**Problem statement**
Transcribe each record as written.

**Information shown**
Segment Open

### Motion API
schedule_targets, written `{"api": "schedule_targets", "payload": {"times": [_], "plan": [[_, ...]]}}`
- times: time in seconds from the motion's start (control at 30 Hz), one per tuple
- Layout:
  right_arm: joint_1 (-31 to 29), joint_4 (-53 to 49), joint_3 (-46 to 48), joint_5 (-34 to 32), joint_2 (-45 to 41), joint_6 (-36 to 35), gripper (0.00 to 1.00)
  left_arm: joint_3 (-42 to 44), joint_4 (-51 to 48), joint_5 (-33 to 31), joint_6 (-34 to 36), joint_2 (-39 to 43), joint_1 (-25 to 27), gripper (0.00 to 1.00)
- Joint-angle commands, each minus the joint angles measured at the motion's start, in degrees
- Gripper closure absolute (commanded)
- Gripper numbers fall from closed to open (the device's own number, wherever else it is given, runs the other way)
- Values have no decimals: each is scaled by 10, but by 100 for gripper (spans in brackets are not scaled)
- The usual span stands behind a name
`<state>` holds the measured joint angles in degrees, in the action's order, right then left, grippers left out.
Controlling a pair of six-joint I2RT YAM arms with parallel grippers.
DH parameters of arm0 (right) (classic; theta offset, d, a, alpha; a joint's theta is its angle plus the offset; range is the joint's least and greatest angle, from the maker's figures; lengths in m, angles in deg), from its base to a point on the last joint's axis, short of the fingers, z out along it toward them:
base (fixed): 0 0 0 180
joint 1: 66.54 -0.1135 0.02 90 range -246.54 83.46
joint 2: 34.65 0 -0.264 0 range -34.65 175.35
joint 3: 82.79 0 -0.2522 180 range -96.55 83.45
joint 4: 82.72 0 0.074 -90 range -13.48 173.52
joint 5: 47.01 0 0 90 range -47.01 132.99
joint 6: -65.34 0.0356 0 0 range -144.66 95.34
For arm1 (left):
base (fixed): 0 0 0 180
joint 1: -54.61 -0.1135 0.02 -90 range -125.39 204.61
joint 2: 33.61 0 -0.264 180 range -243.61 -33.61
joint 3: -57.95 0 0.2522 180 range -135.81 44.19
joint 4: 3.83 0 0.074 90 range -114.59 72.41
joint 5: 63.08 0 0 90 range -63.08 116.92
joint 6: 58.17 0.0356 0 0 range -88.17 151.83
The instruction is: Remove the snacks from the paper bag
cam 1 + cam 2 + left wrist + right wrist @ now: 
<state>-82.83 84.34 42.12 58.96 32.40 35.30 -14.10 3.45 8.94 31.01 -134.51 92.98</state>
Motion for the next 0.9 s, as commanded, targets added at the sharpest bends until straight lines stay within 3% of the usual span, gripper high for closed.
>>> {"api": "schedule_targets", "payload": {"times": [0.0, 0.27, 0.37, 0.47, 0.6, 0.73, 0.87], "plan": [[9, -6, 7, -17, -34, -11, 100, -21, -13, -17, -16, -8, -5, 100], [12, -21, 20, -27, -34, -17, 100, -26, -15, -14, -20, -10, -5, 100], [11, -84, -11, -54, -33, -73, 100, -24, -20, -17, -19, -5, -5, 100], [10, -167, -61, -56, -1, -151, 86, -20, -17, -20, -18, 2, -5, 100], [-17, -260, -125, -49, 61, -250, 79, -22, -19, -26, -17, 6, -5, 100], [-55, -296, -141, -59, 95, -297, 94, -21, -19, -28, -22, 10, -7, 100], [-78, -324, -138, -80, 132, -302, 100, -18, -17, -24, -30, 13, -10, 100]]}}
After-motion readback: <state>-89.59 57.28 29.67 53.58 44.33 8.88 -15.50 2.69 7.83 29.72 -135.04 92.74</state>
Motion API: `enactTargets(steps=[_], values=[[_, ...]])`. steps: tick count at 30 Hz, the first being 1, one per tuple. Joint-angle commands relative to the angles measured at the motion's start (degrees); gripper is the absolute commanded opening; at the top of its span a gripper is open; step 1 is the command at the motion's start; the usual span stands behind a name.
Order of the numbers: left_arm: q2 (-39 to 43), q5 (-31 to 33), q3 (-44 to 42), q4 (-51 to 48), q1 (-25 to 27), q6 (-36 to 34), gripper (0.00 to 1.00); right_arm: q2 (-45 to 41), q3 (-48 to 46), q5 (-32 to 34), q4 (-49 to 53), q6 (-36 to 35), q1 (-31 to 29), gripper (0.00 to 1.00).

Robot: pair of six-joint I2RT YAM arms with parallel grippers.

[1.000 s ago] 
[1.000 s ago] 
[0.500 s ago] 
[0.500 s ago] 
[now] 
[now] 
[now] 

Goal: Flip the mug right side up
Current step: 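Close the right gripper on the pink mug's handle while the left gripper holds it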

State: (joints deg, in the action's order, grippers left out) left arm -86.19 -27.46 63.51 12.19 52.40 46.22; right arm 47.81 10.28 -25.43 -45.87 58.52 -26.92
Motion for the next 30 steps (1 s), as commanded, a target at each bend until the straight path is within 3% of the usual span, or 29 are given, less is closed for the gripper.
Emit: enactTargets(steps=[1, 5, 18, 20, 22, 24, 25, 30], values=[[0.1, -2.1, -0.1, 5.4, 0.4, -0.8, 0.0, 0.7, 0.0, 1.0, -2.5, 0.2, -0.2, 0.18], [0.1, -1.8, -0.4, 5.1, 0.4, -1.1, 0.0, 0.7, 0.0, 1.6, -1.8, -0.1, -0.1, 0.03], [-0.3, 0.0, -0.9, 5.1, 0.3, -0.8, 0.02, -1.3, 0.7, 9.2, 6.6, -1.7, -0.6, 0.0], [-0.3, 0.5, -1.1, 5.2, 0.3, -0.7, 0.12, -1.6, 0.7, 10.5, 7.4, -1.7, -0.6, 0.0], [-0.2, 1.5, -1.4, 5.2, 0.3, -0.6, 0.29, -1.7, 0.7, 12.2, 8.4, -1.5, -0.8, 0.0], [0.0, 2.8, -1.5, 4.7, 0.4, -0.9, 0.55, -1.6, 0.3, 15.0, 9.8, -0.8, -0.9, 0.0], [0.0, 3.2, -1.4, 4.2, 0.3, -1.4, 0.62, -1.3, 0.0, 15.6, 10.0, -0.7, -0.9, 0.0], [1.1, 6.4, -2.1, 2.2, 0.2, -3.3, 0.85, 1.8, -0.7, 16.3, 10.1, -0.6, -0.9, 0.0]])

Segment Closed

**Written answer**
### Motion API
schedule_targets, written `{"api": "schedule_targets", "payload": {"times": [_], "plan": [[_, ...]]}}`
- times: time in seconds from the motion's start (control at 30 Hz), one per tuple
- Layout:
  right_arm: joint_1 (-31 to 29), joint_4 (-53 to 49), joint_3 (-46 to 48), joint_5 (-34 to 32), joint_2 (-45 to 41), joint_6 (-36 to 35), gripper (0.00 to 1.00)
  left_arm: joint_3 (-42 to 44), joint_4 (-51 to 48), joint_5 (-33 to 31), joint_6 (-34 to 36), joint_2 (-39 to 43), joint_1 (-25 to 27), gripper (0.00 to 1.00)
- Joint-angle commands, each minus the joint angles measured at the motion's start, in degrees
- Gripper closure absolute (commanded)
- Gripper numbers fall from closed to open (the device's own number, wherever else it is given, runs the other way)
- Values have no decimals: each is scaled by 10, but by 100 for gripper (spans in brackets are not scaled)
- The usual span stands behind a name
`<state>` holds the measured joint angles in degrees, in the action's order, right then left, grippers left out.
Controlling a pair of six-joint I2RT YAM arms with parallel grippers.
DH parameters of arm0 (right) (classic; theta offset, d, a, alpha; a joint's theta is its angle plus the offset; range is the joint's least and greatest angle, from the maker's figures; lengths in m, angles in deg), from its base to a point on the last joint's axis, short of the fingers, z out along it toward them:
base (fixed): 0 0 0 180
joint 1: 66.54 -0.1135 0.02 90 range -246.54 83.46
joint 2: 34.65 0 -0.264 0 range -34.65 175.35
joint 3: 82.79 0 -0.2522 180 range -96.55 83.45
joint 4: 82.72 0 0.074 -90 range -13.48 173.52
joint 5: 47.01 0 0 90 range -47.01 132.99
joint 6: -65.34 0.0356 0 0 range -144.66 95.34
For arm1 (left):
base (fixed): 0 0 0 180
joint 1: -54.61 -0.1135 0.02 -90 range -125.39 204.61
joint 2: 33.61 0 -0.264 180 range -243.61 -33.61
joint 3: -57.95 0 0.2522 180 range -135.81 44.19
joint 4: 3.83 0 0.074 90 range -114.59 72.41
joint 5: 63.08 0 0 90 range -63.08 116.92
joint 6: 58.17 0.0356 0 0 range -88.17 151.83
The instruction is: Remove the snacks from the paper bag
cam 1 + cam 2 + left wrist + right wrist @ now: 
<state>-82.83 84.34 42.12 58.96 32.40 35.30 -14.10 3.45 8.94 31.01 -134.51 92.98</state>
Motion for the next 0.9 s, as commanded, targets added at the sharpest bends until straight lines stay within 3% of the usual span, gripper high for closed.
>>> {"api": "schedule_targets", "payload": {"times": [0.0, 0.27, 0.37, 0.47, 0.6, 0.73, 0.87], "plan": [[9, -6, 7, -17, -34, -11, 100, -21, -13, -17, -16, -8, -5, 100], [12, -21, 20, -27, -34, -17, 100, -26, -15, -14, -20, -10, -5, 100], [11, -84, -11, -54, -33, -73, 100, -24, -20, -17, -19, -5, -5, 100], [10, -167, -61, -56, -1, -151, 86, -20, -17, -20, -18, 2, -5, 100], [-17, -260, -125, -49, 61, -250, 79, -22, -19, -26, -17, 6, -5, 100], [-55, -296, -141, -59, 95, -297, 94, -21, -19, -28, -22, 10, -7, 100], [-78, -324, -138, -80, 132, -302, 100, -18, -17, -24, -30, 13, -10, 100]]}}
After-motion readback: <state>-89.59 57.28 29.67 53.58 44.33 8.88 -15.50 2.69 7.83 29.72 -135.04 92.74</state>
Motion API: `enactTargets(steps=[_], values=[[_, ...]])`. steps: tick count at 30 Hz, the first being 1, one per tuple. Joint-angle commands relative to the angles measured at the motion's start (degrees); gripper is the absolute commanded opening; at the top of its span a gripper is open; step 1 is the command at the motion's start; the usual span stands behind a name.
Order of the numbers: left_arm: q2 (-39 to 43), q5 (-31 to 33), q3 (-44 to 42), q4 (-51 to 48), q1 (-25 to 27), q6 (-36 to 34), gripper (0.00 to 1.00); right_arm: q2 (-45 to 41), q3 (-48 to 46), q5 (-32 to 34), q4 (-49 to 53), q6 (-36 to 35), q1 (-31 to 29), gripper (0.00 to 1.00).

Robot: pair of six-joint I2RT YAM arms with parallel grippers.

[1.000 s ago] 
[1.000 s ago] 
[0.500 s ago] 
[0.500 s ago] 
[now] 
[now] 
[now] 

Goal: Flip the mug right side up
Current step: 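Close the right gripper on the pink mug's handle while the left gripper holds it
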
State: (joints deg, in the action's order, grippers left out) left arm -86.19 -27.46 63.51 12.19 52.40 46.22; right arm 47.81 10.28 -25.43 -45.87 58.52 -26.92
Motion for the next 30 steps (1 s), as commanded, a target at each bend until the straight path is within 3% of the usual span, or 29 are given, less is closed for the gripper.
Emit: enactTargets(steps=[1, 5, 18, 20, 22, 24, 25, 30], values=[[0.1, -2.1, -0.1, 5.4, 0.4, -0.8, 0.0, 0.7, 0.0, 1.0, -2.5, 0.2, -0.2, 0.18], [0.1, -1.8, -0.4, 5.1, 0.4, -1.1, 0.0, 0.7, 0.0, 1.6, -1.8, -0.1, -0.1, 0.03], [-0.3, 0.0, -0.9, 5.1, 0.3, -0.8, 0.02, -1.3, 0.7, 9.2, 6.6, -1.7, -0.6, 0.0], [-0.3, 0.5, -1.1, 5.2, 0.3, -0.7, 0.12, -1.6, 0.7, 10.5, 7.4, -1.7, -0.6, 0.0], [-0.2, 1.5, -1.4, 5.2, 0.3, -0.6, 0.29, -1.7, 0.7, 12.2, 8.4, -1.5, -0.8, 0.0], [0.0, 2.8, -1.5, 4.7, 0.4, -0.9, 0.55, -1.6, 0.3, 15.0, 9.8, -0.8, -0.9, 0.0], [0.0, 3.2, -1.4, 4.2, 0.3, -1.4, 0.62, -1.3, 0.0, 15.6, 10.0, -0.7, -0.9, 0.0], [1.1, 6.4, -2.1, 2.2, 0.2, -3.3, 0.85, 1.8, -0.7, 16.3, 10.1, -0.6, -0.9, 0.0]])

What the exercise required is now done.